Un album moins brut dont ils ont soigné la construction, accordant une place de choix aux orchestrations. On pense ainsi à Talk Talk mais aussi à Ian Broudie et ses Lightning Seeds pour la voix et les arrangements intelligemment poppy. Des influences plus british qu’à l’accoutumée que l’on retrouvera également sur le kilométrique et déstructuré « Airplane » au final presque shoegaze, introduit par la claviériste à la voix proche de celle de Nico.
Depuis 2013, Ripley Johnson s’est essentiellement consacré à Moon Duo, son projet parallèle aux côtés de la claviériste Sanae Yamada.

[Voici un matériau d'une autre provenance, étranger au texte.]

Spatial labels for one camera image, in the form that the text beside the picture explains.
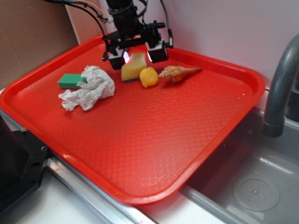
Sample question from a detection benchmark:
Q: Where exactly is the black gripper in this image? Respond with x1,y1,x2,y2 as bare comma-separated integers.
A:
102,21,169,70

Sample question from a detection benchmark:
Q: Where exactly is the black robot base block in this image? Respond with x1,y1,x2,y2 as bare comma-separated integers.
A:
0,118,50,214

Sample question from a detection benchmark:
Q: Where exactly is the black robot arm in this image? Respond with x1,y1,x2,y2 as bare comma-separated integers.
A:
102,0,173,70

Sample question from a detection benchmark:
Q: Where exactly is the yellow sponge with dark pad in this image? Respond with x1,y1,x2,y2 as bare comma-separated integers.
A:
121,53,147,82

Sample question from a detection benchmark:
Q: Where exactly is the green sponge block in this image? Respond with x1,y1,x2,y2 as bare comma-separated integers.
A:
58,74,87,89

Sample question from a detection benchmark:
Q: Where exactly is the yellow rubber duck toy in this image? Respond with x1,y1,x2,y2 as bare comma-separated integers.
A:
139,67,159,88

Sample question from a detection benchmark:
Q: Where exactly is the brown spiral seashell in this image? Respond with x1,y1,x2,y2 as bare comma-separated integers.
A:
158,65,203,84

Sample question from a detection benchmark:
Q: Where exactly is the crumpled white paper towel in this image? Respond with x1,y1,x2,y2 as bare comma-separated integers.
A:
58,66,115,111

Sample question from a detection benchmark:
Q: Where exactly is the red plastic tray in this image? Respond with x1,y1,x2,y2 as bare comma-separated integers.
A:
0,36,265,205

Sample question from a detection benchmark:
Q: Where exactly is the brown cardboard panel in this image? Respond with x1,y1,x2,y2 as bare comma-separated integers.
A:
0,0,101,89

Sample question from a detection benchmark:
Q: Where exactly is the grey sink faucet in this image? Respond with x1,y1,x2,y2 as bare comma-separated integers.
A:
263,35,299,138

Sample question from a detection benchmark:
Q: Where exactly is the grey plastic sink basin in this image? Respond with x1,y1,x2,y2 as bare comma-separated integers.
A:
181,109,299,224

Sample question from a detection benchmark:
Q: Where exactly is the black cable with orange wire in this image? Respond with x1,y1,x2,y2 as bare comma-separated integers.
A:
43,0,110,35

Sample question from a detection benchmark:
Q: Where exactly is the silver metal counter rail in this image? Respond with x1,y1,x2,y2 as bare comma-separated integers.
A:
0,109,159,224

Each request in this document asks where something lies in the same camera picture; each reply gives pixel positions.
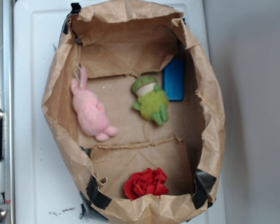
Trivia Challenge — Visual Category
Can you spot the aluminium frame rail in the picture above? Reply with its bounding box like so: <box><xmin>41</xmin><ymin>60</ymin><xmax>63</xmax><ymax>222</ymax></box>
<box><xmin>0</xmin><ymin>0</ymin><xmax>15</xmax><ymax>224</ymax></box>

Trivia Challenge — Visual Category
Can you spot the green frog plush toy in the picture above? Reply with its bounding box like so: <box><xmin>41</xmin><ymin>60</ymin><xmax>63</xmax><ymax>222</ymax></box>
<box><xmin>131</xmin><ymin>76</ymin><xmax>169</xmax><ymax>126</ymax></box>

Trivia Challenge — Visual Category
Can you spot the pink bunny plush toy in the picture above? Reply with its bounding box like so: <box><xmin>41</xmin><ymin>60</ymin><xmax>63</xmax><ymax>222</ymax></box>
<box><xmin>70</xmin><ymin>67</ymin><xmax>119</xmax><ymax>142</ymax></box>

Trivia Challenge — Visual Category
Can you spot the brown paper bag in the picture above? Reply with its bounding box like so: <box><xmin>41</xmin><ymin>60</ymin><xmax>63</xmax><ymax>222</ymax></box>
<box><xmin>42</xmin><ymin>0</ymin><xmax>225</xmax><ymax>224</ymax></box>

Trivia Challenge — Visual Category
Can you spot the blue rectangular block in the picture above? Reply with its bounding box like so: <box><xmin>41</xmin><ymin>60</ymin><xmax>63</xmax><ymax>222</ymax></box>
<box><xmin>163</xmin><ymin>59</ymin><xmax>184</xmax><ymax>101</ymax></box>

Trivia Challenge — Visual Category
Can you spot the red paper flower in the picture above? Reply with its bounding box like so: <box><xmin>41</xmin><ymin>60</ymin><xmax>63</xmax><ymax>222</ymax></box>
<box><xmin>123</xmin><ymin>168</ymin><xmax>168</xmax><ymax>200</ymax></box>

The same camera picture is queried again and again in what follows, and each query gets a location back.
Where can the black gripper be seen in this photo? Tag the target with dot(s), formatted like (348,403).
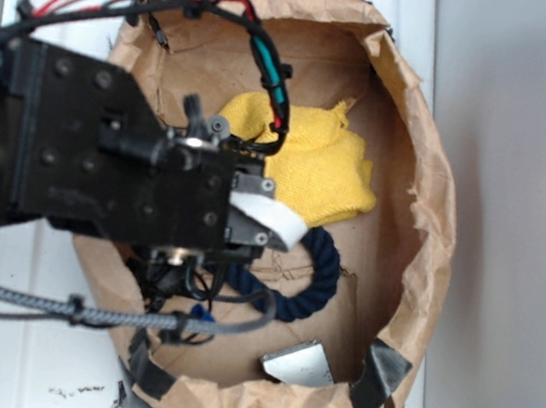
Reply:
(87,153)

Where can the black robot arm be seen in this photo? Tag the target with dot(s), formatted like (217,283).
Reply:
(215,130)

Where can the yellow microfiber cloth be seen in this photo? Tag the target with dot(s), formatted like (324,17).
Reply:
(321,171)

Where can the silver metal block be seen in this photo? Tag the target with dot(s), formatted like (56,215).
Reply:
(304,364)

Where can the brown paper bag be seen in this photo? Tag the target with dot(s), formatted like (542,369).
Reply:
(376,329)

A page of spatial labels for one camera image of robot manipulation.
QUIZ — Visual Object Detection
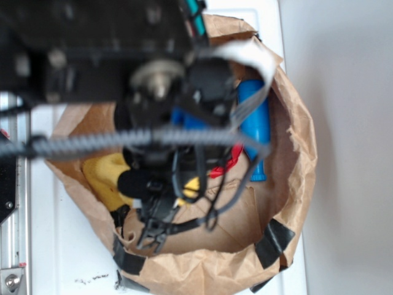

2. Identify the grey coiled cable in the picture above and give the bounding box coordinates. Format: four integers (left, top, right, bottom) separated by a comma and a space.
0, 127, 273, 160

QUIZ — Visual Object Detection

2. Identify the brown paper bag bin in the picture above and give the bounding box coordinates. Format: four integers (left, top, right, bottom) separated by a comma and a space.
43, 14, 318, 295

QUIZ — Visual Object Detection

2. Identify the aluminium frame rail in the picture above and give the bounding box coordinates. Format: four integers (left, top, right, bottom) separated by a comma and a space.
1, 92, 31, 294

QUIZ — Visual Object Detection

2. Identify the black tape strip right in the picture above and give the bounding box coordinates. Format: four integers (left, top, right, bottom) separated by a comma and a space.
255, 219, 295, 269

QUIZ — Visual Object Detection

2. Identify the black tape strip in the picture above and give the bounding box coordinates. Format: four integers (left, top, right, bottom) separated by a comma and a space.
255, 219, 295, 269
113, 235, 147, 275

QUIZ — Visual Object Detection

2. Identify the black tape strip lower left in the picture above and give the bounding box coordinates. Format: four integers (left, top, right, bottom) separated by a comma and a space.
113, 235, 147, 275

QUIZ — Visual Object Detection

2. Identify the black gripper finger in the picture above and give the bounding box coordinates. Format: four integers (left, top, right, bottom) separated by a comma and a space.
136, 197, 179, 253

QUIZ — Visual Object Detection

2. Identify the yellow microfiber cloth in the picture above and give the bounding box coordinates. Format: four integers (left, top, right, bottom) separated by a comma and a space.
82, 152, 186, 212

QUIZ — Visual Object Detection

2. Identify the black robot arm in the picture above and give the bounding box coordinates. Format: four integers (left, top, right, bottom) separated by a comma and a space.
1, 1, 235, 251

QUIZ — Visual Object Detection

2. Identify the blue plastic bottle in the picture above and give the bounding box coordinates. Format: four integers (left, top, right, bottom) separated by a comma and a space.
237, 79, 271, 182

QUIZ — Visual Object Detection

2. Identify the black mounting bracket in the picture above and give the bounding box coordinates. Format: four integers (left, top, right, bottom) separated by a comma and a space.
0, 155, 17, 224

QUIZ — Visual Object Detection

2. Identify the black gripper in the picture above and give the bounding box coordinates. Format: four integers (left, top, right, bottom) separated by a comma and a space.
114, 58, 235, 197

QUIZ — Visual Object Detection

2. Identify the white flat ribbon cable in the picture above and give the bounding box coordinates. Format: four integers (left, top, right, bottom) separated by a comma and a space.
196, 41, 277, 130

La sortie quelque peu inattendue de « V. », le cinquième album de Wooden Shjips l’an dernier, lui permet donc de tourner avec ses anciens camarades de jeu. Disposé du côté droit de la scène, le célèbre guitariste barbu ne mettra pas longtemps avant de s’immiscer dans son monde plus psyché que nature. Sauf qu’il va un cran plus loin en y ajoutant des couleurs criardes et des visuels qui le sont tout autant.

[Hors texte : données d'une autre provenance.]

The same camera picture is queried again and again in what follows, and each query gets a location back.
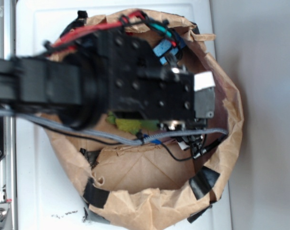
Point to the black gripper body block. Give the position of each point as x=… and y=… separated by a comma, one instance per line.
x=139, y=86

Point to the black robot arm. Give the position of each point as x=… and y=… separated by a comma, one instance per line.
x=75, y=88

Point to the green fuzzy plush toy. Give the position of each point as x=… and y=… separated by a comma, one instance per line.
x=132, y=126

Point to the blue sponge block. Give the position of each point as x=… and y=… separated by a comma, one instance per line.
x=165, y=47

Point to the brown paper bag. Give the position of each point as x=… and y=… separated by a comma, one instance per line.
x=144, y=188

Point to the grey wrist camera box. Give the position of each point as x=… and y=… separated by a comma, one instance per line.
x=204, y=95

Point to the aluminium rail with bracket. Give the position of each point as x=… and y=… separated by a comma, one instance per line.
x=8, y=187

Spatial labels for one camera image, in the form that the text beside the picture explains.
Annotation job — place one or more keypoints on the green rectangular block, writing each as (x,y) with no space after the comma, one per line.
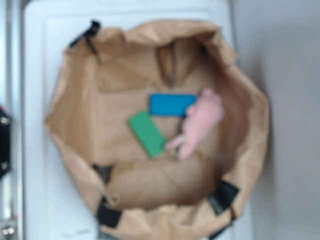
(148,134)

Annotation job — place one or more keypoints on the blue rectangular block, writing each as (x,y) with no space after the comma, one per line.
(161,104)

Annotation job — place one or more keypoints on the pink plush toy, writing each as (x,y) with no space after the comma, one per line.
(200,118)

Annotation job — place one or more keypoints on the brown paper bag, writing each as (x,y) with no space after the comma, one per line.
(108,78)

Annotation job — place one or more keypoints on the white plastic tray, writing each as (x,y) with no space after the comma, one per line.
(53,210)

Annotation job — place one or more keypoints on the black metal bracket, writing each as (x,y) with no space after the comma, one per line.
(5,142)

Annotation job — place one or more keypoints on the aluminium frame rail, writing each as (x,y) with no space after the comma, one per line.
(14,95)

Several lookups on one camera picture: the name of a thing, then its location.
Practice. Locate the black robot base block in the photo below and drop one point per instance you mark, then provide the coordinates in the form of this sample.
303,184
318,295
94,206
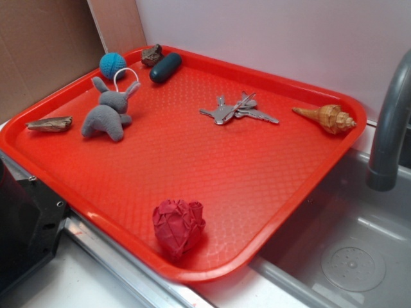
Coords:
32,218

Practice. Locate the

Des visuels qui dépasseront allègrement l’immense rideau disposé à l’arrière de la scène et qui nous empêcheront de fermer les yeux pour accompagner le groupe dans son voyage intersidéral. Au contraire, elles nous hypnotiseront, ce qui au final donnera presque le même effet. Au programme, des sons envoûtants, des riffs bien sentis, des rythmes saccadés et une voix noyée juste ce qu’il faut pour entretenir le mystère. Dommage qu’ils aient pris un ou deux titres pour rentrer dans le bain avant de monter en puissance et de nous laisser sur notre faim après quarante minutes alors que le double aurait été nécessaire pour atteindre l’orgasme sonore.

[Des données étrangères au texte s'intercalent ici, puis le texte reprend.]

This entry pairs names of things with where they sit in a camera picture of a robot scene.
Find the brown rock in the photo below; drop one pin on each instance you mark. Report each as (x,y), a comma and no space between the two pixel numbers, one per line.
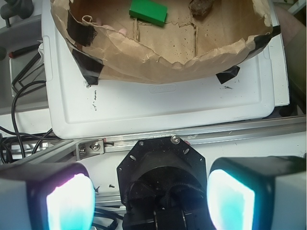
(200,7)

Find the green rectangular block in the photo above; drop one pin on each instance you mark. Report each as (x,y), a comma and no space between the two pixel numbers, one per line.
(148,11)

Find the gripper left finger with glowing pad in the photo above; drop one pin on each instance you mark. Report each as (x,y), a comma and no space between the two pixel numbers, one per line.
(46,196)

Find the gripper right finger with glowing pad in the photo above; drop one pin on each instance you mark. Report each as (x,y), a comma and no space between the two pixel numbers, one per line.
(258,193)

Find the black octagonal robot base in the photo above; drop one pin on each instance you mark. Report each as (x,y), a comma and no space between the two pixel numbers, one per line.
(162,184)

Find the metal corner bracket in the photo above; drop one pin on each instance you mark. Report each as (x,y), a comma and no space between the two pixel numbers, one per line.
(89,148)

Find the red handled tool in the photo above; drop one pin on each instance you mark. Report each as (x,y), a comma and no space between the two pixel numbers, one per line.
(22,51)

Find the aluminium extrusion rail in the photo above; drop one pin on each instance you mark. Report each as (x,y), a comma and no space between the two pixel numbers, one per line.
(272,136)

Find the brown paper bag tray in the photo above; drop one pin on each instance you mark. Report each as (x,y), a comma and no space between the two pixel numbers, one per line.
(108,43)

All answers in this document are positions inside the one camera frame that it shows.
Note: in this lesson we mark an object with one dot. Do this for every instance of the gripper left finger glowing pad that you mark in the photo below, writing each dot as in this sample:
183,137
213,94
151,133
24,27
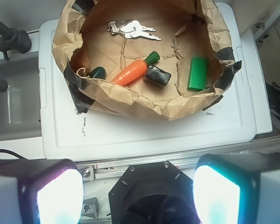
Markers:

En effet, même au Bota on ne badine pas avec les horaires, d’autant que les Japonais de Kikagaku Moyo avaient prévu un set d’une heure trente réservé à leur statut de tête d’affiche. Mais aussi car leurs compositions riches et sinueuses nécessitent une mise en place méticuleuse et ordonnée. Les premières paroles n’interviendront ainsi qu’après un bonne dizaine de minutes via « Nazo Nazo », le premier extrait de « Masana Temples », leur quatrième album publié fin d’année dernière.
Désormais basés à Amsterdam où ils jouissent d’une popularité bien plus importante que dans leur pays d’origine, les cinq asiatiques chevelus aux voix et physiques androgynes (lorsqu’ils n’arborent pas une barbe) vont démontrer toute l’étendue de leur dextérité. Il s’agit en effet de musiciens hors pair qui cultivent une culture musicale excessivement riche. Sur scène, deux guitares, une basse, une batterie et un sitar aux surprenants effets wah-wah.
Ensemble, ils s’embarquent dans des labyrinthes sonores qui vont de l’ambiant hallucinogène au hard rock du Soleil Levant en passant par du krautrock oriental et de la soul pré-disco langoureuse, le tout bien ancré dans les sixties. On leur reprochera peut-être ce passage acoustique en milieu de set qui en découragera certains vu l’heure tardive. Mais ceux qui décideront de les accompagner jusqu’à la fin des rappels ne le regretteront à aucun moment. Au contraire, les décoiffants « Dripping Sun » et « Gatherings » aux délires improvisés en fin de set seront peut-être les moments privilégiés de la soirée. Aligatô.